Archive for the 'OSTD' Category

Plural forms, again

Tuesday, January 17th, 2012

By Andrew Smith

Back in 2009 I wrote a post complaining about the needless complexities plural forms introduce to the i18n process. Now I ran into them again.

Working on the OSTD I have to make sure I work with all kinds of PO files, and that has to include PO files with plural forms. The format of PO files is not a standard, mostly beacuse there’s only one implementation for fully handling them (GNU gettext). Heck, it’s not even a spec. I was barely able to piece together an understanding of possible variations of the format using the gettext manual and looking at existing real PO files. That and the fact that the format is kind of loose and everything else I mentioned in the previous post made me hate plural forms even more than I did before.

My implementations of the PO file parser and writer do not handle plural forms. I am hoping that I’m ignoring them properly when reading, and it’s ok that they’re missing when writing. And I have no plans of supporting them in the future. I will use what little influence I have to convince app maintainers to not use them, or to get rid of them.

 

Scoping in JavaScript

Tuesday, January 17th, 2012

By Andrew Smith

There are a number of articles and blog posts out there trying to explain scope and closures, but overall I’d say that a majority of them aren’t crystal-clear.

No sh**. I’ve been trying to figure out how scope works in JavaScript on-and-off for the last several years. I was never a committed JS programmer though so it wasn’t important enough for me to make sure I learn it once and for all.

Why is it that something as simple as scope is so complicated? That was a rhetorical question, I don’t really want to hear excuses. Last week I was working on some moderately advanced JS code and sure enough I spent hours finding impossible bugs caused by assignments that overwrote values in the wrong variables.

I have no choice but to suck it up, but this blog is a partial registry of my complaints, and this one was definitely worth mentioning.

 

Modifying JSON using a form

Tuesday, December 27th, 2011

By Andrew Smith

If you read the slightly older post and look at its screenshot and do some thinking – you might like me wonder this: given a bunch of JSON with multiple selections which can be modified in JavaScript using a form.. wait, modified using a form?

One of the nice things about json is you can just do myjson[x].whatever[whatever].12 = “ABC” and it works. But if all you have is a <select> element and an onClick handler – that’s not so straightforward.

You can store the string “[x].whatever[whatever].12″ in the value field of the <option> but sadly you cannot just do myjson”[x].whatever[whatever].12″ = “DEF”, that’s a syntax error.

I had to wonder and look for a while, I even found something called JsonPath, which I got really excited about until I realised it’s only for reading (what exactly is the point of it then?). Today I found the solution: eval!

So continuing the lame example above I would simply do this: eval(‘myjson['+x+'].’+whatever+’['+whatever'+'].’+12+’ = “‘+”DEF”+’”‘) Roughly speaking, I haven’t tested this line. But you get the point?

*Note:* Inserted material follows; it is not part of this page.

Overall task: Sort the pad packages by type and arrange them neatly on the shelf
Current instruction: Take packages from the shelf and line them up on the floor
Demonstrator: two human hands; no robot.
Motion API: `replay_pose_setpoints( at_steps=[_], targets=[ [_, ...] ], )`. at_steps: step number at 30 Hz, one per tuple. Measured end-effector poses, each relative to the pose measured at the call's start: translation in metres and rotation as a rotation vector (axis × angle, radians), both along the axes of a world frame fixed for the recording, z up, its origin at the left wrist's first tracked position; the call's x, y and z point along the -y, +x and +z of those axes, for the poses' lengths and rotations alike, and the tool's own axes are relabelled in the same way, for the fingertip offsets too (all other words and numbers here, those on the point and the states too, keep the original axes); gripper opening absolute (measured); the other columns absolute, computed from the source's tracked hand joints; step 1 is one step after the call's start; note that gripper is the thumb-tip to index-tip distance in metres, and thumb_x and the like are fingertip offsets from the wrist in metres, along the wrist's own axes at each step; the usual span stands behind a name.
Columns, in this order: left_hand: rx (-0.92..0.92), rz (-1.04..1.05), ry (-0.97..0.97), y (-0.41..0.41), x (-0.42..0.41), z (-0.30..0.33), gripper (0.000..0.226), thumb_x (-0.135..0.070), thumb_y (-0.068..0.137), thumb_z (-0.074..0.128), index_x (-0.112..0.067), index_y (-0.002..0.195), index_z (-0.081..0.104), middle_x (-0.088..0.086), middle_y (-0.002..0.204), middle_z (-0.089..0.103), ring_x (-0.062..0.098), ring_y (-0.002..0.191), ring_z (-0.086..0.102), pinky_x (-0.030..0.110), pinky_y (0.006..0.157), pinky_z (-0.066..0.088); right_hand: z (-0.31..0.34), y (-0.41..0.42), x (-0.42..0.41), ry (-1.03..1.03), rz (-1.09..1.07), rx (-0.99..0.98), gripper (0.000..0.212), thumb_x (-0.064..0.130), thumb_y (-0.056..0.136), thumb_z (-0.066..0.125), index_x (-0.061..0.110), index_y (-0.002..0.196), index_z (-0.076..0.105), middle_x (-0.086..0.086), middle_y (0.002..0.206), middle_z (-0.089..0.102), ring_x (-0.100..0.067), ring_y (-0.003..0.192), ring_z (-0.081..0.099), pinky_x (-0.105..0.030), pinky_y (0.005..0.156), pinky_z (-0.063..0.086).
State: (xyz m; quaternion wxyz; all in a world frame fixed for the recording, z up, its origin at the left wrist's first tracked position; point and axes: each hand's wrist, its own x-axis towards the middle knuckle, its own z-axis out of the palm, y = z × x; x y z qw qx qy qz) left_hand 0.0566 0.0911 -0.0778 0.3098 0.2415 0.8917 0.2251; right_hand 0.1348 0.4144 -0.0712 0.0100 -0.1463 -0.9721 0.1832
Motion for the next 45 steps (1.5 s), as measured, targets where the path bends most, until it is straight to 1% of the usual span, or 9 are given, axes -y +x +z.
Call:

Now that works but luckily because I’m testing with a real pot file I found a bug – all the ‘\n’ literals in the strings are replaced with newlines by eval, which is not what I want. I found a solution that not only fixes that but I hope will prevent my evals from being hacked: I escape all the backslashes and the single quotes in the string before giving it to eval:

eval(jsPath + ” = ‘” + text.toString().replace(/\\/g,’\\\\’).replace(/’/g,”\\’”) + “‘;”);

Yey!

Scary json_encode()

Tuesday, December 27th, 2011

By Andrew Smith

PHP has this really neat function, json_encode(). It can take an object of whatever type, including my own class with child arrays/classes, and make a valid JSON string out of it. I was going to write this function myself but I found PHP already has it.

There’s one concern I have about it – it takes the entire object tree and makes json out of it, and all my member variable names end up as keys in the JSON. So without much difficulty you can look at the JSON and see exactly how I structure the data on the server in the PHP.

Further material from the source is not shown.